▸ What is needed: Output the listing below verbatim, without images.
*** Stored data
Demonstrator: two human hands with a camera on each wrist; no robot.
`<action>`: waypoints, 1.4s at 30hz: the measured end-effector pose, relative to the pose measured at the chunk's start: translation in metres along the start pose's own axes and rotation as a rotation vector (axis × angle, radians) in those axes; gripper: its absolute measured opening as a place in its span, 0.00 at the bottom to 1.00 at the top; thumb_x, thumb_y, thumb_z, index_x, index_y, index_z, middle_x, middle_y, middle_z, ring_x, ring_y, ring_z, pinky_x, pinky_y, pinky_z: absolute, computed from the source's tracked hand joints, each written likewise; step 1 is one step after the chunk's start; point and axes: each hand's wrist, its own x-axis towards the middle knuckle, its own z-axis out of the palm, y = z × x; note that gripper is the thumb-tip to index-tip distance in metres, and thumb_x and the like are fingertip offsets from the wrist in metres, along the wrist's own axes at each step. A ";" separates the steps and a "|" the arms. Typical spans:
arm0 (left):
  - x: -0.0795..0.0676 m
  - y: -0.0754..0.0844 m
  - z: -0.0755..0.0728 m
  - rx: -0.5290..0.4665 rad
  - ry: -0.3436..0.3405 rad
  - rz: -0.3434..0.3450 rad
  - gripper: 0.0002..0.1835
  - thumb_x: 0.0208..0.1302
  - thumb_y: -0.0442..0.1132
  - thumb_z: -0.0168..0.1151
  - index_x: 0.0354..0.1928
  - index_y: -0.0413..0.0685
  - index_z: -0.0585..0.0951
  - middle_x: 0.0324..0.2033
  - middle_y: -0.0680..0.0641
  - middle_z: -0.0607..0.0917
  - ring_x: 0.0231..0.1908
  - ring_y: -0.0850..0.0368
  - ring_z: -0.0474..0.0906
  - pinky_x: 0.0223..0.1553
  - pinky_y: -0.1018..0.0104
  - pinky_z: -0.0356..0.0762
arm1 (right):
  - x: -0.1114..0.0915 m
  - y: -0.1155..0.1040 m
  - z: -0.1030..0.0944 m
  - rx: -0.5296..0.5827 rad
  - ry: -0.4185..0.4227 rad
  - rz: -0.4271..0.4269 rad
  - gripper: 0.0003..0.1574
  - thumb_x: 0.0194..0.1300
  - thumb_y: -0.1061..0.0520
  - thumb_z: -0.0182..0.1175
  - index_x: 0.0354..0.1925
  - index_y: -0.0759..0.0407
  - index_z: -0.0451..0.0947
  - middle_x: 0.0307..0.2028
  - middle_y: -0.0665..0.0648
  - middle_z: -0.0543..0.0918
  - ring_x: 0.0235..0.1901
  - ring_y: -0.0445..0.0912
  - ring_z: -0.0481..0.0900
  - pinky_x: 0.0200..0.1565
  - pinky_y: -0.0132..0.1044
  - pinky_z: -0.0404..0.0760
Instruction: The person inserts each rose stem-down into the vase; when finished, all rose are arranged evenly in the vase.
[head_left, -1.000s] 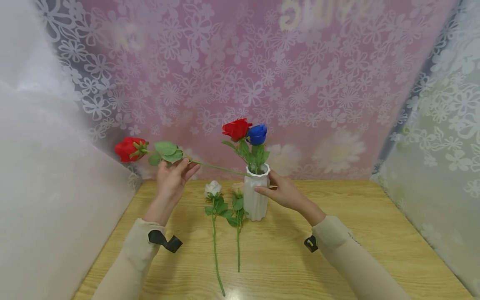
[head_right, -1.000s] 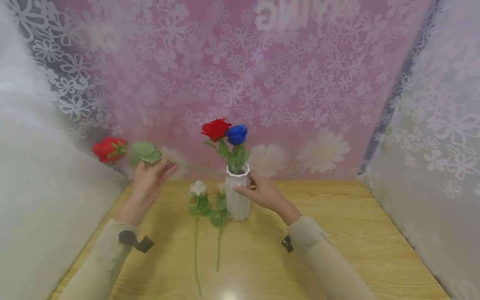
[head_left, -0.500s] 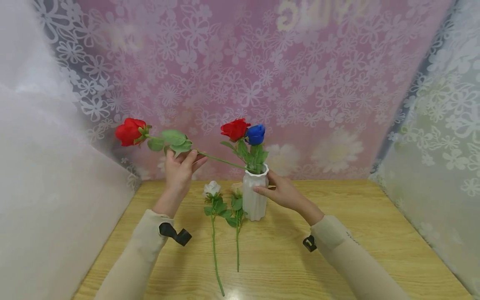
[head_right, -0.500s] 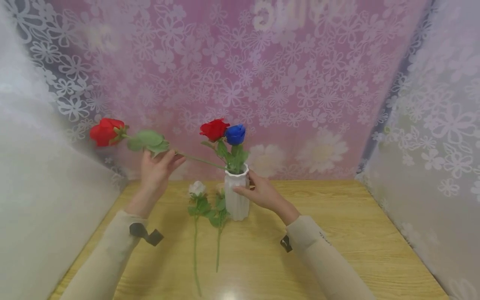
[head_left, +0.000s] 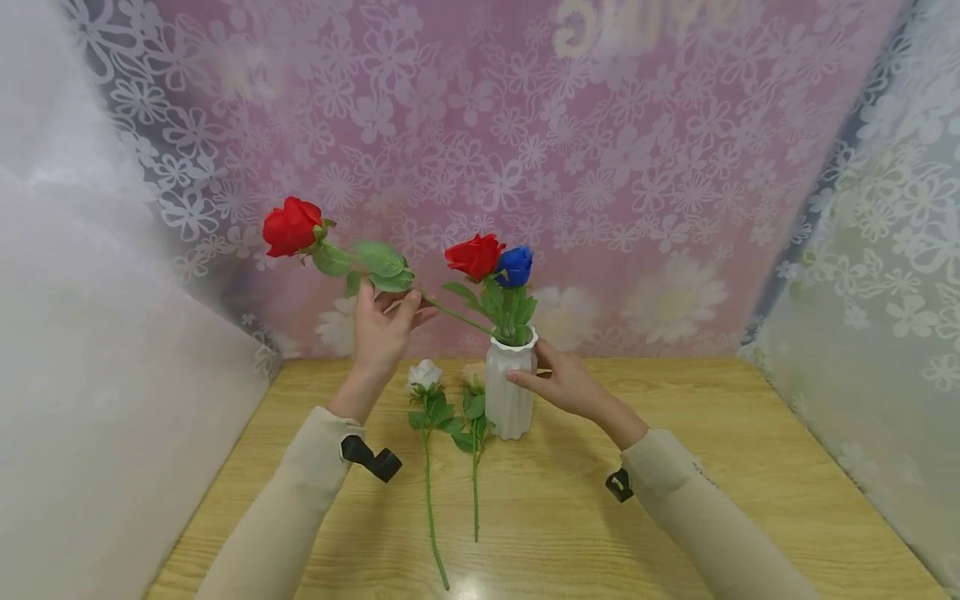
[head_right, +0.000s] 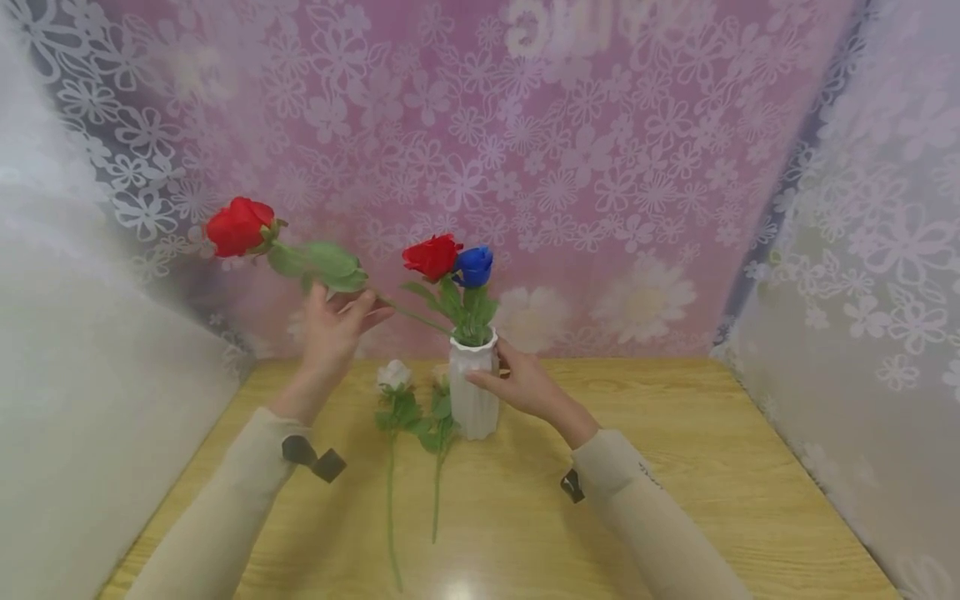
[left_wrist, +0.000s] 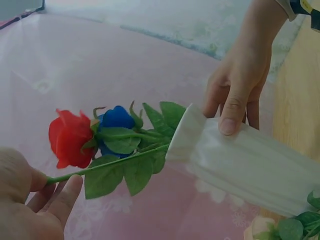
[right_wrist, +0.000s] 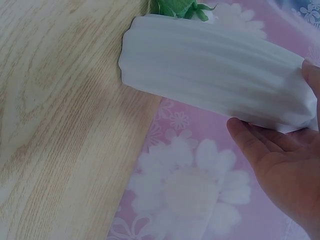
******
▸ Exercise answer:
Demonstrator: two human hands with a camera on each wrist; no robot.
`<action>`: waypoints, 1.4s at 30hz: the measured end-effector pose, relative to the pose measured at the chunk's start: translation in metres along the start pose's own axes and rotation as a rotation vector (axis × angle, radians) in those axes; gripper: its absolute measured opening as a place in its span, 0.00 at the bottom to 1.00 at the top; thumb_x, thumb_y, thumb_z, index_x, index_y, index_z, middle_x, middle_y, middle_z, ring_x, ring_y, ring_z, pinky_x, pinky_y, pinky_z: absolute, computed from the source's tracked hand joints, each written likewise; step 1 is one step after the chunk's start; point and axes: each hand's wrist, its own x-axis towards the middle knuckle, its own z-axis out of the palm, y = z × x; note that gripper is the thumb-tip to index-tip distance in metres, and thumb_x and the like are fingertip offsets from the wrist in metres, along the wrist's own axes at each step. A ";" separates the steps and a "|" the arms. Typical spans:
arm0 (left):
  - x: -0.0795..0.0676 m
  - y: -0.0754..0.0844 m
  - z: -0.0755..0.0728 m
  - rx: -0.5290..0.4665 rad
  - ry: -0.3436..0.3405 rad
  - rz: -0.3434..0.3450 rad
  - gripper: 0.0002..0.1835
  - thumb_x: 0.0208..0.1302
  - thumb_y: -0.0442..0.1132
  - thumb_z: -0.0168..0.1151
  - index_x: 0.0354..0.1928
  - index_y: -0.0413..0.0685
  - index_z: -0.0585..0.0951
  - middle_x: 0.0324..0.2033
  - middle_y: -0.0680..0.0641
  - middle_z: -0.0607..0.0917
  - ring_x: 0.0231..0.1908
  - ring_y: -0.0850..0.0368
  - ring_z: -0.0474..0.0906
  - pinky_x: 0.0223..0.1553
  - pinky_y: -0.1018..0.0104
  - pinky_z: -0.0356..0.0762
arm1 (right):
  - x: -0.1114..0.0915 m
  - y: -0.1155..0.1040 m
  - z: -0.1030..0.0944 m
  - rx: -0.5296..0.5827 rad
  - ry: -0.4185..0.4227 rad
  - rz: -0.4271..0.4269 rad
  - gripper: 0.0003..0.1574
  - thumb_x: 0.0194..0.1300
  - thumb_y: -0.1061..0.0520
  - thumb_z: -0.0182..0.1175
  - index_x: 0.0354..0.1925
  - index_y: -0.0759..0.0407
  - index_z: -0.0451..0.0947
  - middle_x: 0.0307..0.2028
  - middle_y: -0.0665..0.0648
  - middle_z: -0.0543..0.0918
  - ring_x: 0.0235..0.1901
  - ring_y: -0.0445..0.0912
  - ring_z: -0.0481..0.0900
  - pinky_x: 0.0200..0.1565
  - pinky_y: -0.0132..0.1044
  - pinky_z: -0.0404..0.0760
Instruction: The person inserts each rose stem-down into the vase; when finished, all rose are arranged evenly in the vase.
[head_left, -1.000s] 
[head_right, -1.000s] 
[head_left, -0.500s] 
[head_right, -0.500s] 
[head_left, +0.000s] 
[head_right, +0.000s] 
[left_wrist, +0.000s] 
[right_wrist, +0.000s] 

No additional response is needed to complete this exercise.